Every line below needs to be transcribed without alteration, and no image may be carried over.

(Source data)
▼

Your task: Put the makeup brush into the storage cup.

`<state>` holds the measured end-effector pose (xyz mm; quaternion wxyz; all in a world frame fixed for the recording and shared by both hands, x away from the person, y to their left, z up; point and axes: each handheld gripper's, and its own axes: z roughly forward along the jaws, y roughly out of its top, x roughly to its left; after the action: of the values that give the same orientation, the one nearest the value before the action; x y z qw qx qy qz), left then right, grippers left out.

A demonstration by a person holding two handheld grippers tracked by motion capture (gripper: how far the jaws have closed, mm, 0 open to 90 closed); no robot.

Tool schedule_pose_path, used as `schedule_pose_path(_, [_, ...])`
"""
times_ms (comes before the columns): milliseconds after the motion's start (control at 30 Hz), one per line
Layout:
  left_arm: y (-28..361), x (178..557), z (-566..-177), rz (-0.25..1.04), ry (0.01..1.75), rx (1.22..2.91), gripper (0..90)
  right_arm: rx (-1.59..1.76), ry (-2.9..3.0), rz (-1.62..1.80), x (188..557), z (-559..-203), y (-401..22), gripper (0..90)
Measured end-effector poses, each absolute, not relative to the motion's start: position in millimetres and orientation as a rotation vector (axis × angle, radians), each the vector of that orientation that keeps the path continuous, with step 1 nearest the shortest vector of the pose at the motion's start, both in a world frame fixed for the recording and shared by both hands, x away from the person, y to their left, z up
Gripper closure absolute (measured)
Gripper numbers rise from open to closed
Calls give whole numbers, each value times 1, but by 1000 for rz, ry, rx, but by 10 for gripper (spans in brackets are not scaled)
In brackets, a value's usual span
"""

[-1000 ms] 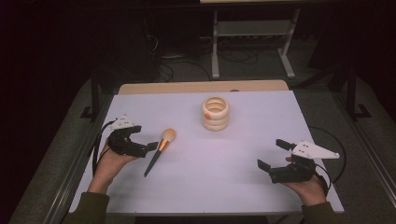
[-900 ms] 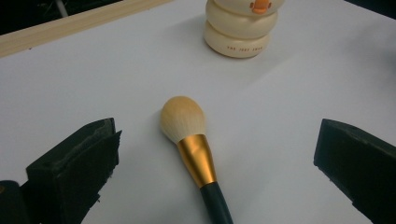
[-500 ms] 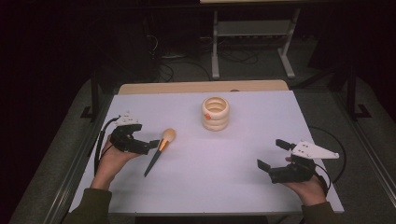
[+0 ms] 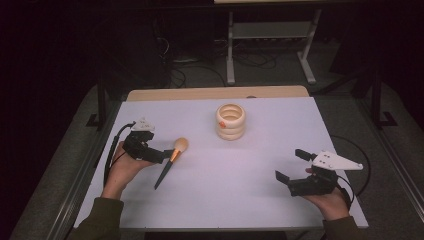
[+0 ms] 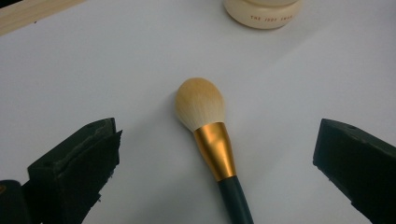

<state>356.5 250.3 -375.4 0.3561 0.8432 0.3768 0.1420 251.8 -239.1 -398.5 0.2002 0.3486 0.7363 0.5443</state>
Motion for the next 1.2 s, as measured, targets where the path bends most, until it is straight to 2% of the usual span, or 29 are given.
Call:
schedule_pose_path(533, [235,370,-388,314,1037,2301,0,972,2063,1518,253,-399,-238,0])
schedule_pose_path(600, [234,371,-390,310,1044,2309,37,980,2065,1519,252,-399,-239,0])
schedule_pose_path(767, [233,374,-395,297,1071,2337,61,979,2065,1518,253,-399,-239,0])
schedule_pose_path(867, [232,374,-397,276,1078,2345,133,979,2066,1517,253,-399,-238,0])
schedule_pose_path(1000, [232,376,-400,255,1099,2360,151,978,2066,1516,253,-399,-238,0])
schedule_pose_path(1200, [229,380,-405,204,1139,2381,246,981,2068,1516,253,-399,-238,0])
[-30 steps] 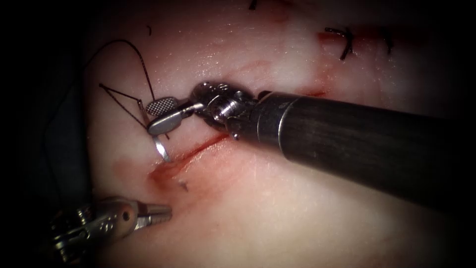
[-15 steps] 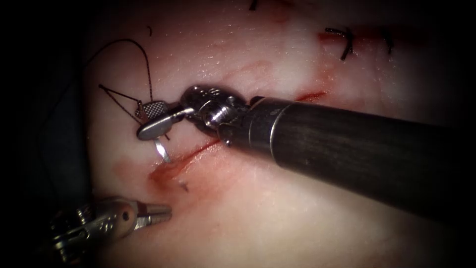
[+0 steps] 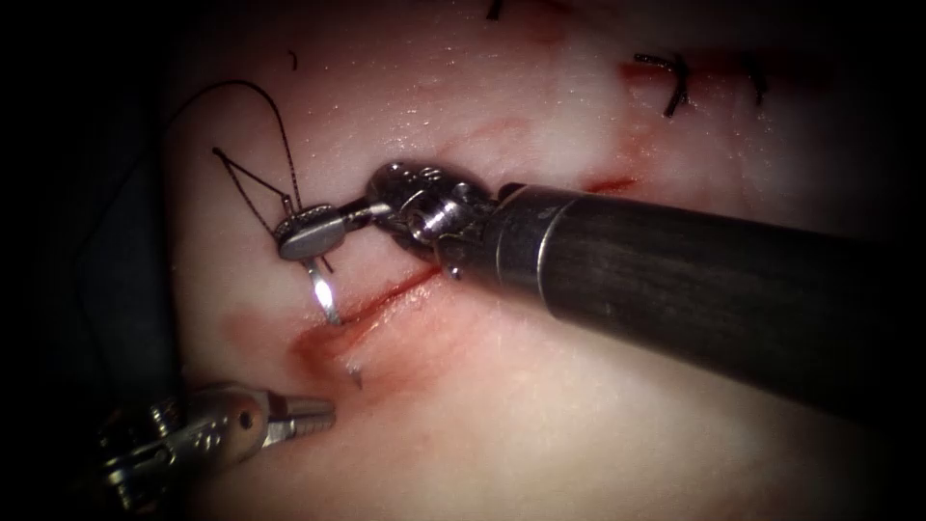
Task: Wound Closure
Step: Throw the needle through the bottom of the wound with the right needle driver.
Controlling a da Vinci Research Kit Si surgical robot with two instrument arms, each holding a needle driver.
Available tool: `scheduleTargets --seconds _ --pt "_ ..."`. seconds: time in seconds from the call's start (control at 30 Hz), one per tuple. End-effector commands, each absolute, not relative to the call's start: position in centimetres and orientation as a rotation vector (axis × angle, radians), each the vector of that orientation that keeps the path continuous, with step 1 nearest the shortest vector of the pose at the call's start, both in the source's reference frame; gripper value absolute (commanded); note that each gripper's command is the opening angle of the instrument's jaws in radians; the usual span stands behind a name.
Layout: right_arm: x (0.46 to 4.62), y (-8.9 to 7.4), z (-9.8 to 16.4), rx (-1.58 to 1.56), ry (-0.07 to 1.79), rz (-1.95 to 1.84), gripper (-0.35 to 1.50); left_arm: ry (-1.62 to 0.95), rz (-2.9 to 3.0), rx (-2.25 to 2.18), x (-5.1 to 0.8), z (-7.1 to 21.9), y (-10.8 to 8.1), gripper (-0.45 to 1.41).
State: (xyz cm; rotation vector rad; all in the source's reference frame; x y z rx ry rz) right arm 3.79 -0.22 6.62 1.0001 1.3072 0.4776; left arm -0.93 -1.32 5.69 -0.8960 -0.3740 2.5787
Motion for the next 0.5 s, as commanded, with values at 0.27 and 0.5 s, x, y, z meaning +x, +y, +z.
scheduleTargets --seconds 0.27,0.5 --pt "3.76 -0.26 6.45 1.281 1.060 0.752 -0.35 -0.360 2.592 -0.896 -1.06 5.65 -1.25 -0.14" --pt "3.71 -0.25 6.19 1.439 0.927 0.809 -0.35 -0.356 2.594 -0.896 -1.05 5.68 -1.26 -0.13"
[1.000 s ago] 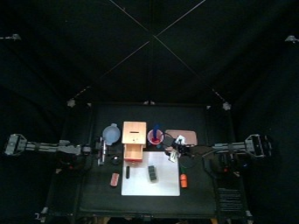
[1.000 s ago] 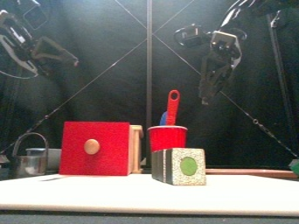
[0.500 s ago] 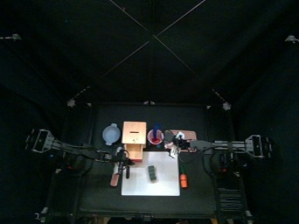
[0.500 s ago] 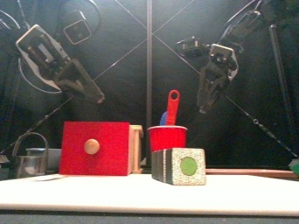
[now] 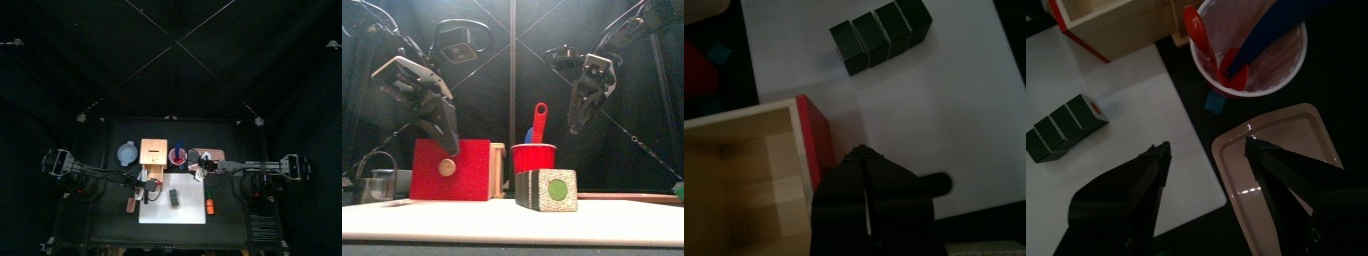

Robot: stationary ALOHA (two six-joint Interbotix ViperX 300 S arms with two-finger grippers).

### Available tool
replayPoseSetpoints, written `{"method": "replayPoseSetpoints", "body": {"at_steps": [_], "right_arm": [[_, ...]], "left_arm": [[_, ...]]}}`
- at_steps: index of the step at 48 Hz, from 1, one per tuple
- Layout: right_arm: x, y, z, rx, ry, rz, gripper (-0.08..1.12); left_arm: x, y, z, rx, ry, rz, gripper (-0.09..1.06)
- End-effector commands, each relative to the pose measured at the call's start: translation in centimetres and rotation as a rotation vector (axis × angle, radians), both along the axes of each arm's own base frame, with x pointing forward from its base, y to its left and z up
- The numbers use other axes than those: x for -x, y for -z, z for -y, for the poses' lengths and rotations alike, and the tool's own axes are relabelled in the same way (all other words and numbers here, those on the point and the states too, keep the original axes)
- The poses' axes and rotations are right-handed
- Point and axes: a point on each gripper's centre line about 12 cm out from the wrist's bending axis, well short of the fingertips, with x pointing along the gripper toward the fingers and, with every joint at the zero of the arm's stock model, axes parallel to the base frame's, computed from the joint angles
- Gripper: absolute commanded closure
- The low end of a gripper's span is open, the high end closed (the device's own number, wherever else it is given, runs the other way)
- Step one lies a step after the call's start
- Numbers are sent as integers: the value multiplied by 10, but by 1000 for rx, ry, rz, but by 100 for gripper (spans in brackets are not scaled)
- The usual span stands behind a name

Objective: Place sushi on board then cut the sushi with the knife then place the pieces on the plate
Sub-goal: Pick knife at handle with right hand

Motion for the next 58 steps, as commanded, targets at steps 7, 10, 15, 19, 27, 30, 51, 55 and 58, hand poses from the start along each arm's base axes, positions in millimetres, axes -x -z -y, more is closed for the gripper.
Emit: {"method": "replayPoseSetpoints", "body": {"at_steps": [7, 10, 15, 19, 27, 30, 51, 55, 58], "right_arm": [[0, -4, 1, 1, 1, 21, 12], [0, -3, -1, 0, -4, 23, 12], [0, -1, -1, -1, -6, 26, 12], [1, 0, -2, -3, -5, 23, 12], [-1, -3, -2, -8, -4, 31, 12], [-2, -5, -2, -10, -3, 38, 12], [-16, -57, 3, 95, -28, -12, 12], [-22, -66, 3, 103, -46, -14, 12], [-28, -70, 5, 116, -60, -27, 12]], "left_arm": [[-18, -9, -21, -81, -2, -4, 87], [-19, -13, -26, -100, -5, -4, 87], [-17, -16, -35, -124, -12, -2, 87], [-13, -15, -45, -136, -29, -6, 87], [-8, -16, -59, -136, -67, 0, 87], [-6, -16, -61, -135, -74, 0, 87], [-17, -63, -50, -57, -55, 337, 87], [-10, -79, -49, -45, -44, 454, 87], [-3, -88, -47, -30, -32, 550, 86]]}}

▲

#### OUTPUT FOR THIS TASK
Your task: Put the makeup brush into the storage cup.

`<state>` holds the measured end-effector pose (xyz mm; quaternion wxyz; all in a world frame fixed for the recording and shared by both hands, x away from the person, y to their left, z up; point and axes: each handheld gripper's, and its own axes: z roughly forward along the jaws, y roughly out of its top, x roughly to its left; after the action: of the values that give the same orientation, the one nearest the value before the action; x y z qw qx qy qz), left then right, grippers left out.

A demonstration by a person holding two handheld grippers tracked by motion capture (gripper: how far the jaws have closed, mm, 0 open to 90 closed); no robot.

Tool schedule_pose_path, used as `schedule_pose_path(_, [_, ...])`
"""
times_ms (comes before the columns): milliseconds after the motion's start (control at 30 Hz), one per line
Layout:
  left_arm: y (-28..361), x (178..557), z (-566..-177), rz (-0.25..1.04), ry (0.01..1.75), rx (1.22..2.91), gripper (0..90)
  right_arm: rx (-1.59..1.76), ry (-2.9..3.0), rz (-1.62..1.80), x (188..557), z (-559..-203), y (-401..22), gripper (0..90)
Measured end-effector poses, each absolute, not relative to the motion's start: position in millimetres and orientation as a rotation vector (axis × angle, radians), each the vector of that orientation that keeps the path continuous, with step 1 nearest the shortest vector of the pose at the motion's start, both in a world frame fixed for the recording and shared by both hands, x away from the person, y to their left, z up
Gripper closure absolute (measured)
Gripper numbers rise from open to closed
Calls give whole numbers, each value times 1, but by 1000 for rz, ry, rx, but by 10 for gripper (spans in brackets are not scaled)
In brackets, a value's usual span
"""

[-1000 ms] 
[-900 ms] 
[-500 ms] 
[+0 ms] 
[+0 ms] 

<state>356.5 250.3 -375.4 0.3561 0.8432 0.3768 0.1420 251.8 -239.1 -398.5 0.2002 0.3486 0.7363 0.5443</state>
Motion for the next 1.2 s, as measured, targets where the path bends most, until it is straight to 2% of the usual span, or 29 are given.
Call:
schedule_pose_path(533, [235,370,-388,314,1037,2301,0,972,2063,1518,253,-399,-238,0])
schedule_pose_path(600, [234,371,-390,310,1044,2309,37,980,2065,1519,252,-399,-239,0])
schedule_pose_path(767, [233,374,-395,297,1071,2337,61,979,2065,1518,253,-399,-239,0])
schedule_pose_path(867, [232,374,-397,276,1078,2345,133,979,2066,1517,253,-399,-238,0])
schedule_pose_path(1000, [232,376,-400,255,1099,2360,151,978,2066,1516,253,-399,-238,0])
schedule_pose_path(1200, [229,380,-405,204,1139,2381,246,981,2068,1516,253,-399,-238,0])
[-30 steps] 
[-15 steps] 
[+0 steps] 
Task: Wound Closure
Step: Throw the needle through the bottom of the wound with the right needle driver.
Controlling a da Vinci Research Kit Si surgical robot with two instrument arms, each holding a needle driver.
Available tool: `scheduleTargets --seconds _ --pt "_ ..."`. seconds: time in seconds from the call's start (control at 30 Hz), one per tuple. End-effector commands, each absolute, not relative to the call's start: position in centimetres and orientation as a rotation vector (axis × angle, radians), each the vector of that orientation that keeps the path continuous, with step 1 nearest the shortest vector of the pose at the call's start, both in the source's reference frame; gripper value absolute (commanded); note that each gripper's command is the opening angle of the instrument's jaws in radians; the usual span stands behind a name.
Layout: right_arm: x (0.46 to 4.62), y (-8.9 to 7.4), z (-9.8 to 16.4), rx (-1.58 to 1.56), ry (-0.07 to 1.79), rz (-1.95 to 1.84), gripper (-0.35 to 1.50); left_arm: ry (-1.62 to 0.95), rz (-2.9 to 3.0), rx (-2.25 to 2.18), x (-5.1 to 0.8), z (-7.1 to 21.9), y (-10.8 to 8.1), gripper (-0.45 to 1.41).
State: (xyz cm; rotation vector rad; all in the source's reference frame; x y z rx ry rz) right arm 3.79 -0.22 6.62 1.0001 1.3072 0.4776; left arm -0.93 -1.32 5.69 -0.8960 -0.3740 2.5787
Motion for the next 0.5 s, as commanded, with values at 0.27 and 0.5 s, x, y, z meaning +x, +y, +z.
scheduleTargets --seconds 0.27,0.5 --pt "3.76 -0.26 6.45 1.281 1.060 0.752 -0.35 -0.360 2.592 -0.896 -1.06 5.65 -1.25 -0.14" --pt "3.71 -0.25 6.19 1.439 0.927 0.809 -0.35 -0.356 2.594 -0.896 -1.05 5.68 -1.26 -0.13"
[1.000 s ago] 
[1.000 s ago] 
[0.500 s ago] 
[0.500 s ago] 
[now] 

Robot: stationary ALOHA (two six-joint Interbotix ViperX 300 S arms with two-finger grippers).

### Available tool
replayPoseSetpoints, written `{"method": "replayPoseSetpoints", "body": {"at_steps": [_], "right_arm": [[_, ...]], "left_arm": [[_, ...]]}}`
- at_steps: index of the step at 48 Hz, from 1, one per tuple
- Layout: right_arm: x, y, z, rx, ry, rz, gripper (-0.08..1.12); left_arm: x, y, z, rx, ry, rz, gripper (-0.09..1.06)
- End-effector commands, each relative to the pose measured at the call's start: translation in centimetres and rotation as a rotation vector (axis × angle, radians), both along the axes of each arm's own base frame, with x pointing forward from its base, y to its left and z up
- The numbers use other axes than those: x for -x, y for -z, z for -y, for the poses' lengths and rotations alike, and the tool's own axes are relabelled in the same way (all other words and numbers here, those on the point and the states too, keep the original axes)
- The poses' axes and rotations are right-handed
- Point and axes: a point on each gripper's centre line about 12 cm out from the wrist's bending axis, well short of the fingertips, with x pointing along the gripper toward the fingers and, with every joint at the zero of the arm's stock model, axes parallel to the base frame's, computed from the joint angles
- Gripper: absolute commanded closure
- The low end of a gripper's span is open, the high end closed (the device's own number, wherever else it is given, runs the other way)
- Step one lies a step after the call's start
- Numbers are sent as integers: the value multiplied by 10, but by 1000 for rx, ry, rz, but by 100 for gripper (spans in brackets are not scaled)
- The usual span stands behind a name

Objective: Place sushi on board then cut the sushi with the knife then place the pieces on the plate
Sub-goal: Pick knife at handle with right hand

Motion for the next 58 steps, as commanded, targets at steps 7, 10, 15, 19, 27, 30, 51, 55 and 58, hand poses from the start along each arm's base axes, positions in millimetres, axes -x -z -y, more is closed for the gripper.
Emit: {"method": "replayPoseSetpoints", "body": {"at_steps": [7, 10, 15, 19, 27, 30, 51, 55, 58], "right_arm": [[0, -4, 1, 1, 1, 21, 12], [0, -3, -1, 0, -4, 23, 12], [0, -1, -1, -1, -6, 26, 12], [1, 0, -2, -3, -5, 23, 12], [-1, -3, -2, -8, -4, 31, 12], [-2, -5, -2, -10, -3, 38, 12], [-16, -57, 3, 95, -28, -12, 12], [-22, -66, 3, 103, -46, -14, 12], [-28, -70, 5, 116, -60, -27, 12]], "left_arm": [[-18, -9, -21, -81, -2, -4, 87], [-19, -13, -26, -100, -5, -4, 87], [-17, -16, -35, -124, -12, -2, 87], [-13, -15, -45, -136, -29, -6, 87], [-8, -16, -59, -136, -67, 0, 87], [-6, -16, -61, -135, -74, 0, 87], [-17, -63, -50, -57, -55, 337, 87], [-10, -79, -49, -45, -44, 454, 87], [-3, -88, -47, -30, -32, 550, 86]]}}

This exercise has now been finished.